Gezicht op de Keizersgracht bij de Oude Leidsestraat in Amsterdam 1860 - 1885
photography, gelatin-silver-print
dutch-golden-age
photography
coloured pencil
gelatin-silver-print
cityscape
street
realism
Dimensions: height 83 mm, width 170 mm
Copyright: Rijks Museum: Open Domain
Curator: Pieter Oosterhuis’s photograph, "View of the Keizersgracht near the Oude Leidsestraat in Amsterdam", created sometime between 1860 and 1885… it's a gelatin-silver print currently residing here at the Rijksmuseum. What strikes you most when you see it? Editor: Initially, the stillness. It feels profoundly quiet, despite being a cityscape. The sepia tones add a sense of remove, like looking at a memory, or even a stage set where nothing much ever happened, and now never will. It invites me to reflect on absence more than presence. Curator: Precisely. Oosterhuis was working during a period of immense social change in Amsterdam. Photography offered a new way to document the city's evolving face. He wasn't just capturing buildings, but also a specific moment in the urban experience— a moment poised between tradition and modernity. Editor: So, do you think his framing of that tree as central—the somewhat stark absence of foot traffic or streetcars—points towards a specific socio-political idea? Is this more commentary, less documentary? Or am I making assumptions? Curator: The near absence of people certainly directs our gaze differently. What you see may be due less to direct intervention by the artist, and more the result of very long exposure times during the early decades of photography: Moving objects are nearly impossible to capture.

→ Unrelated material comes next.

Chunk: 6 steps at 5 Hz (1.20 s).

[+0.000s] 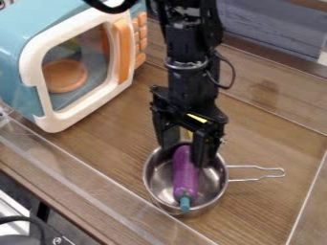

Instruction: Remove the eggplant from inside the silver pot and put it on the table

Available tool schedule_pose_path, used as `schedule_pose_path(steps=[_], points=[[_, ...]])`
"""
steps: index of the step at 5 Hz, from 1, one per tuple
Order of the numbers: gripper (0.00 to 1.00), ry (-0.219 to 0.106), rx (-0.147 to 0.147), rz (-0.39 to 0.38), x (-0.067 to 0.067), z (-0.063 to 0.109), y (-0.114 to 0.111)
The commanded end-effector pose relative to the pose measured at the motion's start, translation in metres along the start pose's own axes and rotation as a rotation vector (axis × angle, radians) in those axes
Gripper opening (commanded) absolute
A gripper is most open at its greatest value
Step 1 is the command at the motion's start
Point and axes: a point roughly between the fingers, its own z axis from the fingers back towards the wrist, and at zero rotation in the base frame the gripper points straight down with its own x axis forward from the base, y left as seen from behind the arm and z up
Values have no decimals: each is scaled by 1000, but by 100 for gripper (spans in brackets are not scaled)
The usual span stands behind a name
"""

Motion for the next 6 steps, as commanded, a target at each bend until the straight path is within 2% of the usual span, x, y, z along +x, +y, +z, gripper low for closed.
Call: schedule_pose_path(steps=[1, 2, 3, 4, 6], points=[[100, -47, -8, 30, 4, 12, 1], [100, -52, -12, 49, -3, 12, 8], [0, -66, -11, 64, -10, 12, 14], [100, -65, -12, 45, -10, 7, 11], [100, -66, -11, 14, -10, -3, 6]])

The emptiness amplifies the rigid architecture, the quiet resilience of the buildings, each standing shoulder-to-shoulder. Also consider the growth of tourism during that period; images like this romanticized and, in a way, packaged the city for outside consumption. Editor: Packaged—interesting. It still whispers to me, though, about change. All those brick buildings standing stoically as empires shift—or perhaps crumble slowly, over time, unseen except as an accumulation of shadows. Even now. There is some permanence there that still evokes something strong. Curator: Oosterhuis was attuned to capturing not just the structure of Amsterdam, but its enduring soul, too. The photograph embodies a quiet testament to the passage of time, its impact upon place and perception. I hope you have enjoyed our time contemplating it. Editor: Absolutely. Thanks for illuminating some beautiful corners and offering insights, that really changed how I look at it, even now!